#### [WORK REQUEST]
When copying the data, keep every line exactly the same.

————

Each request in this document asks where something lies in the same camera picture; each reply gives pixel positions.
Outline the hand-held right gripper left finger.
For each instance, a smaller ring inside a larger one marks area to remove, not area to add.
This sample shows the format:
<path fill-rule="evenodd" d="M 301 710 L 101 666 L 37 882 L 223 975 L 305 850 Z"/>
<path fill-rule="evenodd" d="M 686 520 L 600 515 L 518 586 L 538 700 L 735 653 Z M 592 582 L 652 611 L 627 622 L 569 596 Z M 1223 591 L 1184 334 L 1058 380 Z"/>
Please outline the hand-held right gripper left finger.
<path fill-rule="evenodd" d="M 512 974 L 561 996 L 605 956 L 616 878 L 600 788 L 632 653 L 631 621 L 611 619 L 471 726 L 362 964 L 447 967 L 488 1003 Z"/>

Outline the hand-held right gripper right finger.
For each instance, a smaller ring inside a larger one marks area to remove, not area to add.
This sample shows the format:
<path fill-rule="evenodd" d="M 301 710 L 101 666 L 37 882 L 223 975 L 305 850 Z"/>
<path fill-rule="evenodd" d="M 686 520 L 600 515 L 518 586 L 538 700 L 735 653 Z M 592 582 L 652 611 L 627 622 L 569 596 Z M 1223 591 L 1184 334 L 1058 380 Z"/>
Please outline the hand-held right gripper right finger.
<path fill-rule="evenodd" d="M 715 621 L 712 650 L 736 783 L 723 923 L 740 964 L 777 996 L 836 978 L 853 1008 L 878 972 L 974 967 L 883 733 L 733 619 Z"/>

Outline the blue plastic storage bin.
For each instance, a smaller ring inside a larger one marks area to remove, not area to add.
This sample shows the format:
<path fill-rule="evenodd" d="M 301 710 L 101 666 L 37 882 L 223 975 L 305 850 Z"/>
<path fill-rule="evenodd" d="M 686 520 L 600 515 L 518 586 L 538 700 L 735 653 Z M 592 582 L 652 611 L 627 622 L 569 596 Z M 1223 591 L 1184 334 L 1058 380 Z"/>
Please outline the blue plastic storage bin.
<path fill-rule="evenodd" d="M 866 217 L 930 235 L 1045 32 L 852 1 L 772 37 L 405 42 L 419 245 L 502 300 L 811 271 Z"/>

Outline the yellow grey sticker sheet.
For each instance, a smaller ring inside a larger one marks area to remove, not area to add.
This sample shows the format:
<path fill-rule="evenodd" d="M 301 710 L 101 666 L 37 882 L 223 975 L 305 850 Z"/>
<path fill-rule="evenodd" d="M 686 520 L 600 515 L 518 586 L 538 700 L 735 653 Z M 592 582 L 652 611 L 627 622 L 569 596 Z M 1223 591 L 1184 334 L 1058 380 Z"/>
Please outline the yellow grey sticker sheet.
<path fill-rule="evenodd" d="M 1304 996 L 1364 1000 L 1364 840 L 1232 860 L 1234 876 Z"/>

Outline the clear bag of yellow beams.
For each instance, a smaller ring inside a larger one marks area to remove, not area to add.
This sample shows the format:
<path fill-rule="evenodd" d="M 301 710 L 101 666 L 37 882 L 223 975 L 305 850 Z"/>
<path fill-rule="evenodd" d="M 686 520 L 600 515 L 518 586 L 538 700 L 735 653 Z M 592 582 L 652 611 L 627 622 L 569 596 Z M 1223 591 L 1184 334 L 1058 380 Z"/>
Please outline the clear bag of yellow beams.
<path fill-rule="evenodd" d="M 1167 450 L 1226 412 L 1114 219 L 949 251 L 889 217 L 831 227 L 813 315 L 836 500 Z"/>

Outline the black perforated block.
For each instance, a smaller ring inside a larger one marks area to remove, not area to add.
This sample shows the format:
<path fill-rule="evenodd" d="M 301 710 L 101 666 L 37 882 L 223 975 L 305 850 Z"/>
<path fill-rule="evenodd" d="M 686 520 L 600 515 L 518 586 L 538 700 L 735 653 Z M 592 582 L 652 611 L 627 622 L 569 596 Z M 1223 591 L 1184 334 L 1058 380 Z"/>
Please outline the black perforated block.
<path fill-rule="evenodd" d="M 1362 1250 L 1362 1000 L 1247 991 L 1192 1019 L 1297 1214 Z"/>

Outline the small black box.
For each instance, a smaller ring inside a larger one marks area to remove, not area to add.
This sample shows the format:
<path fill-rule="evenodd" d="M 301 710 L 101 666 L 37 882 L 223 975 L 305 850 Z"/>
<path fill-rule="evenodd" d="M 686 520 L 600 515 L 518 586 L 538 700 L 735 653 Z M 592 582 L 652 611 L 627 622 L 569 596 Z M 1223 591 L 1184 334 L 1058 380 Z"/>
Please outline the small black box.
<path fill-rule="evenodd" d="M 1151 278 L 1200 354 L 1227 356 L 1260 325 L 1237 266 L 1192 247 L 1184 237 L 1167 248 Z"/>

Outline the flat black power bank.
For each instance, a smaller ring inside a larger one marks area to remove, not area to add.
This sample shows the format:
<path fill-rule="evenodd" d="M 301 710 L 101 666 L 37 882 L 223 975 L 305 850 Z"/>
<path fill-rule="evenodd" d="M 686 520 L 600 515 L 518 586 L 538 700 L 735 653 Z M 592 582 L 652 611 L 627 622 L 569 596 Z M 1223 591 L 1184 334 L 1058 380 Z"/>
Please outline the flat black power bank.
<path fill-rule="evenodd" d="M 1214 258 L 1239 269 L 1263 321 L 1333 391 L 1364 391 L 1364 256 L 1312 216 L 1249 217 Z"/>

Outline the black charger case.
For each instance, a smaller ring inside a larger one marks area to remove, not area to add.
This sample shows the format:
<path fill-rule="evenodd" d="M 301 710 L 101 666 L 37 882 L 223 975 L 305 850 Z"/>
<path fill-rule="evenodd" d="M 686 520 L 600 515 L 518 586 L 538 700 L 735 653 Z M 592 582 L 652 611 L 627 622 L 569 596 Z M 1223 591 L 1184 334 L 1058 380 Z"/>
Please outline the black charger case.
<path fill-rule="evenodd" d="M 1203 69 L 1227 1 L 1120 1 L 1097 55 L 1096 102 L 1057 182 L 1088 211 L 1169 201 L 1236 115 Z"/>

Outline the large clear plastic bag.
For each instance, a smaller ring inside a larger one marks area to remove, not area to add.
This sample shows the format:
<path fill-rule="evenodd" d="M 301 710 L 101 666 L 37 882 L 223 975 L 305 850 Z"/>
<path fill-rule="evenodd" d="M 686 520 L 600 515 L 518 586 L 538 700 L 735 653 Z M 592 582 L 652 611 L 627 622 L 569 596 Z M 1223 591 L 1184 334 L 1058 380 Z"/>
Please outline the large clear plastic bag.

————

#### [WRITTEN ANSWER]
Each request in this document asks where something lies in the same camera picture; each reply gives pixel positions.
Outline the hand-held right gripper left finger.
For each instance, a smaller ring inside a larger one marks area to remove, not area to add.
This sample shows the format:
<path fill-rule="evenodd" d="M 301 710 L 101 666 L 37 882 L 223 975 L 305 850 Z"/>
<path fill-rule="evenodd" d="M 686 520 L 600 515 L 518 586 L 538 700 L 735 653 Z M 592 582 L 652 611 L 627 622 L 569 596 Z M 1223 591 L 1184 334 L 1058 380 Z"/>
Please outline the hand-held right gripper left finger.
<path fill-rule="evenodd" d="M 512 974 L 561 996 L 605 956 L 616 878 L 600 788 L 632 653 L 631 621 L 611 619 L 471 726 L 362 964 L 447 967 L 488 1003 Z"/>

Outline the hand-held right gripper right finger.
For each instance, a smaller ring inside a larger one marks area to remove, not area to add.
This sample shows the format:
<path fill-rule="evenodd" d="M 301 710 L 101 666 L 37 882 L 223 975 L 305 850 Z"/>
<path fill-rule="evenodd" d="M 686 520 L 600 515 L 518 586 L 538 700 L 735 653 Z M 592 582 L 652 611 L 627 622 L 569 596 Z M 1223 591 L 1184 334 L 1058 380 Z"/>
Please outline the hand-held right gripper right finger.
<path fill-rule="evenodd" d="M 715 621 L 712 650 L 736 783 L 723 923 L 740 964 L 777 996 L 836 978 L 853 1008 L 878 972 L 974 967 L 883 733 L 733 619 Z"/>

Outline the blue plastic storage bin.
For each instance, a smaller ring inside a larger one marks area to remove, not area to add.
This sample shows the format:
<path fill-rule="evenodd" d="M 301 710 L 101 666 L 37 882 L 223 975 L 305 850 Z"/>
<path fill-rule="evenodd" d="M 686 520 L 600 515 L 518 586 L 538 700 L 735 653 Z M 592 582 L 652 611 L 627 622 L 569 596 Z M 1223 591 L 1184 334 L 1058 380 Z"/>
Please outline the blue plastic storage bin.
<path fill-rule="evenodd" d="M 866 217 L 930 235 L 1045 32 L 852 1 L 772 37 L 405 42 L 419 245 L 502 300 L 811 271 Z"/>

Outline the yellow grey sticker sheet.
For each instance, a smaller ring inside a larger one marks area to remove, not area to add.
This sample shows the format:
<path fill-rule="evenodd" d="M 301 710 L 101 666 L 37 882 L 223 975 L 305 850 Z"/>
<path fill-rule="evenodd" d="M 686 520 L 600 515 L 518 586 L 538 700 L 735 653 Z M 592 582 L 652 611 L 627 622 L 569 596 Z M 1223 591 L 1184 334 L 1058 380 Z"/>
Please outline the yellow grey sticker sheet.
<path fill-rule="evenodd" d="M 1304 996 L 1364 1000 L 1364 840 L 1232 860 L 1234 876 Z"/>

Outline the clear bag of yellow beams.
For each instance, a smaller ring inside a larger one marks area to remove, not area to add.
This sample shows the format:
<path fill-rule="evenodd" d="M 301 710 L 101 666 L 37 882 L 223 975 L 305 850 Z"/>
<path fill-rule="evenodd" d="M 686 520 L 600 515 L 518 586 L 538 700 L 735 653 Z M 592 582 L 652 611 L 627 622 L 569 596 Z M 1223 591 L 1184 334 L 1058 380 Z"/>
Please outline the clear bag of yellow beams.
<path fill-rule="evenodd" d="M 1167 450 L 1226 412 L 1114 219 L 949 251 L 889 217 L 831 227 L 813 315 L 836 500 Z"/>

Outline the black perforated block.
For each instance, a smaller ring inside a larger one marks area to remove, not area to add.
This sample shows the format:
<path fill-rule="evenodd" d="M 301 710 L 101 666 L 37 882 L 223 975 L 305 850 Z"/>
<path fill-rule="evenodd" d="M 686 520 L 600 515 L 518 586 L 538 700 L 735 653 Z M 592 582 L 652 611 L 627 622 L 569 596 Z M 1223 591 L 1184 334 L 1058 380 Z"/>
Please outline the black perforated block.
<path fill-rule="evenodd" d="M 1362 1250 L 1362 1000 L 1247 991 L 1192 1019 L 1297 1214 Z"/>

Outline the small black box.
For each instance, a smaller ring inside a larger one marks area to remove, not area to add.
This sample shows the format:
<path fill-rule="evenodd" d="M 301 710 L 101 666 L 37 882 L 223 975 L 305 850 Z"/>
<path fill-rule="evenodd" d="M 686 520 L 600 515 L 518 586 L 538 700 L 735 653 Z M 592 582 L 652 611 L 627 622 L 569 596 Z M 1223 591 L 1184 334 L 1058 380 Z"/>
Please outline the small black box.
<path fill-rule="evenodd" d="M 1151 278 L 1200 354 L 1227 356 L 1260 325 L 1237 266 L 1192 247 L 1184 237 L 1167 248 Z"/>

Outline the flat black power bank.
For each instance, a smaller ring inside a larger one marks area to remove, not area to add.
This sample shows the format:
<path fill-rule="evenodd" d="M 301 710 L 101 666 L 37 882 L 223 975 L 305 850 Z"/>
<path fill-rule="evenodd" d="M 686 520 L 600 515 L 518 586 L 538 700 L 735 653 Z M 592 582 L 652 611 L 627 622 L 569 596 Z M 1223 591 L 1184 334 L 1058 380 Z"/>
Please outline the flat black power bank.
<path fill-rule="evenodd" d="M 1214 258 L 1239 269 L 1263 321 L 1333 391 L 1364 391 L 1364 256 L 1312 216 L 1249 217 Z"/>

Outline the black charger case.
For each instance, a smaller ring inside a larger one marks area to remove, not area to add.
This sample shows the format:
<path fill-rule="evenodd" d="M 301 710 L 101 666 L 37 882 L 223 975 L 305 850 Z"/>
<path fill-rule="evenodd" d="M 686 520 L 600 515 L 518 586 L 538 700 L 735 653 Z M 592 582 L 652 611 L 627 622 L 569 596 Z M 1223 591 L 1184 334 L 1058 380 Z"/>
Please outline the black charger case.
<path fill-rule="evenodd" d="M 1203 69 L 1227 1 L 1120 1 L 1097 55 L 1096 102 L 1057 182 L 1088 211 L 1169 201 L 1236 115 Z"/>

Outline the large clear plastic bag.
For each instance, a smaller ring inside a larger one marks area to remove, not area to add.
This sample shows the format:
<path fill-rule="evenodd" d="M 301 710 L 101 666 L 37 882 L 223 975 L 305 850 Z"/>
<path fill-rule="evenodd" d="M 686 520 L 600 515 L 518 586 L 538 700 L 735 653 Z M 592 582 L 652 611 L 627 622 L 569 596 Z M 1223 591 L 1184 334 L 1058 380 Z"/>
Please outline the large clear plastic bag.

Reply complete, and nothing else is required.